Food-loving French are bereft of their butter

Their American counterparts eat a lot less and aren't dealing with a crisis

butter
Photo: Shutterstock
Justin Fox | Bloomberg
Last Updated : Nov 01 2017 | 11:27 PM IST
France is all out of butter at the moment. Reports Bloomberg’s Paris bureau chief, Geraldine Amiel: “Soaring global demand and falling supplies have boosted butter prices, and with French supermarkets unwilling to pay more for the dairy product, producers are taking their wares across the border. That has left the French, the world’s biggest per-capita consumers of butter, short of a key ingredient for their sauces and tarts.”

There’s been talk of a European butter shortage for months now, and the cause seems to be mainly the usual agricultural boom-bust-boom cycle: The 2007-2008 financial crisis hammered the dairy industry as global demand temporarily swooned, and in recent years European Union dairy market reforms brought prices down again. All that led dairy farmers to produce less. But global demand for butter has kept trending upwards, so prices have jumped. Add in some uniquely French characteristics — mainly the apparent refusal of the country’s supermarket chains to raise prices on butter — and you get episodes of butter hoarding and empty shelves. A crisis, yes, but one that will surely pass soon.

That line about the French being the world’s biggest per-capita consumers of butter caught my attention, though. Just how much butter are we talking about here? Eight kilograms (17.6 pounds) per person per year, according to a handy round-up of global butter consumption compiled by the Canadian Dairy Information Centre. Somebody on Reddit with the username RyanMAGA doesn’t think that’s a lot — “just 1 stick every five days per person.” The math is correct (we’re talking about a US-standard quarter-pound stick), but one stick per person every five days actually does seem like a lot. My wife and I are very pro-butter. We buy it in five-pound blocks from the farmer’s market. 

Overall, US per-capita butter consumption is about one-third of France’s. And lots of other countries out-butter us. Some of this is just historical differences in regional cuisines. Northern Europeans and South Asians cooked with butter, Southern Europeans and East Asians used vegetable oils. Mexicans traditionally cooked with lard. The US blends all these traditions, and not surprisingly ends up with per-capita butter consumption lower than in the butter countries and higher than in the non-butter countries. (Despite a growing appetite for butter-rich pastries in China, for example, per-capita consumption there in 2015 was still only 0.1 kilogram.)

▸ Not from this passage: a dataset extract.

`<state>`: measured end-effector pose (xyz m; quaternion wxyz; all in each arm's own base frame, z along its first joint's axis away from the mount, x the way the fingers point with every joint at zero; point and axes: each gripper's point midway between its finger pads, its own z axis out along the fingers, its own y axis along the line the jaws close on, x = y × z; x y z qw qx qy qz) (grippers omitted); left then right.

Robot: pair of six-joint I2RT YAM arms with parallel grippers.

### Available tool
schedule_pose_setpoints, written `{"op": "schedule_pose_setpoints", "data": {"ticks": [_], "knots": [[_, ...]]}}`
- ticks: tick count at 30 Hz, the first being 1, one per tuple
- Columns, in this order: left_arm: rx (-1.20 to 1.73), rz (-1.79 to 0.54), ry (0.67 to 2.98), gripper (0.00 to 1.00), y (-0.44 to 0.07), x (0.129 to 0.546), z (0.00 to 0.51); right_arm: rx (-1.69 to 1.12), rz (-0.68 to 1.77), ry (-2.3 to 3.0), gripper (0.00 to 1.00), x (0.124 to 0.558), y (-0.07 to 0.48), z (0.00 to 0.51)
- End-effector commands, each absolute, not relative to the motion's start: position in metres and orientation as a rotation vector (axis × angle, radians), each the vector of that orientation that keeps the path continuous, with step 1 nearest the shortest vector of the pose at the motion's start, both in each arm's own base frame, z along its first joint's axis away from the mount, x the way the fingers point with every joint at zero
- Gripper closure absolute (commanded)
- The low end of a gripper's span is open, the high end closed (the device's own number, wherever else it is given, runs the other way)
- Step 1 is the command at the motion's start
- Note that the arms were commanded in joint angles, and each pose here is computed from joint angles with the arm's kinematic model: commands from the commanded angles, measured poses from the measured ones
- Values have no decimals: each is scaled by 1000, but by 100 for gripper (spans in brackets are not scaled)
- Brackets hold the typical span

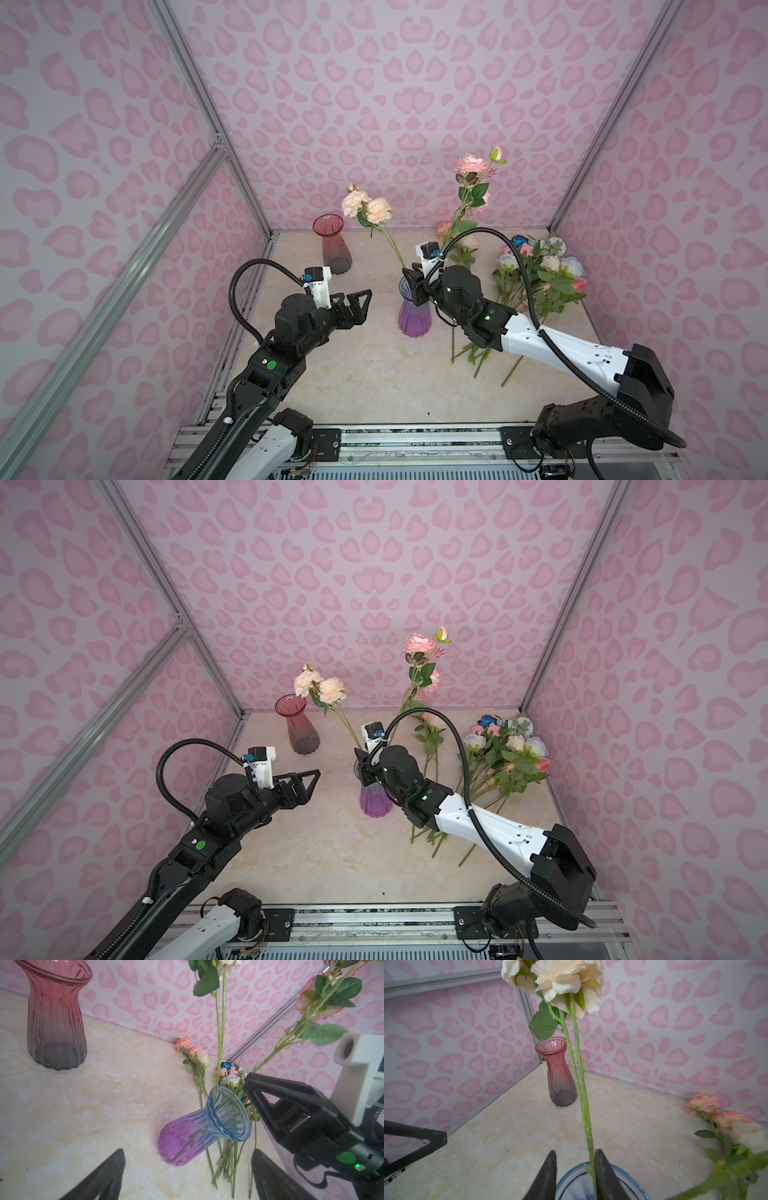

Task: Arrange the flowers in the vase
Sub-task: 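Carry the cream rose over the blue-purple vase and lower its stem in, then open the right gripper and move it back down onto the rose bunch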

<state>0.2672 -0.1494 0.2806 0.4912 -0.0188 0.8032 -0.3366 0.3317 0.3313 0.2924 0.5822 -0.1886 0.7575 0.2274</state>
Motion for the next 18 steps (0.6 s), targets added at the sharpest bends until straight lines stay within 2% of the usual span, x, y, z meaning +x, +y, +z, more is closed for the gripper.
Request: {"op": "schedule_pose_setpoints", "data": {"ticks": [1, 11, 18], "knots": [[-41, -848, 1924, 4, -153, 269, 287, -435, 487, 1755, 67, 329, 327, 296], [-29, -848, 1925, 4, -154, 269, 287, -403, 505, 1681, 66, 308, 311, 339], [-29, -897, 1891, 4, -156, 263, 306, -356, 468, 1640, 62, 281, 264, 384]]}}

Still, back in the 1920s and 1930s, Americans consumed even more butter per capita than the French do now.

That precipitous collapse starting in 1943 was mainly a story of substitution. Margarine had been long discriminated against by lawmakers as a threat to the dairy industry, but during World War II it gained favour as a cheaper alternative in a time of scarcity. The National Nutrition Conference for Defense in 1941 also seems to have marked the beginning of government-endorsed claims that vegetable-oil-derived margarine was better for you than animal fats such as butter.

For decades, health authorities in the US inveighed against the risk of animal fats, especially in the context of heart disease. Then it turned out that margarine probably wasn’t healthier at all. As I wrote in a column this spring, margarine consumption has been falling in the US since the early 1990s. But it’s been supplanted mainly by vegetable oils, not butter.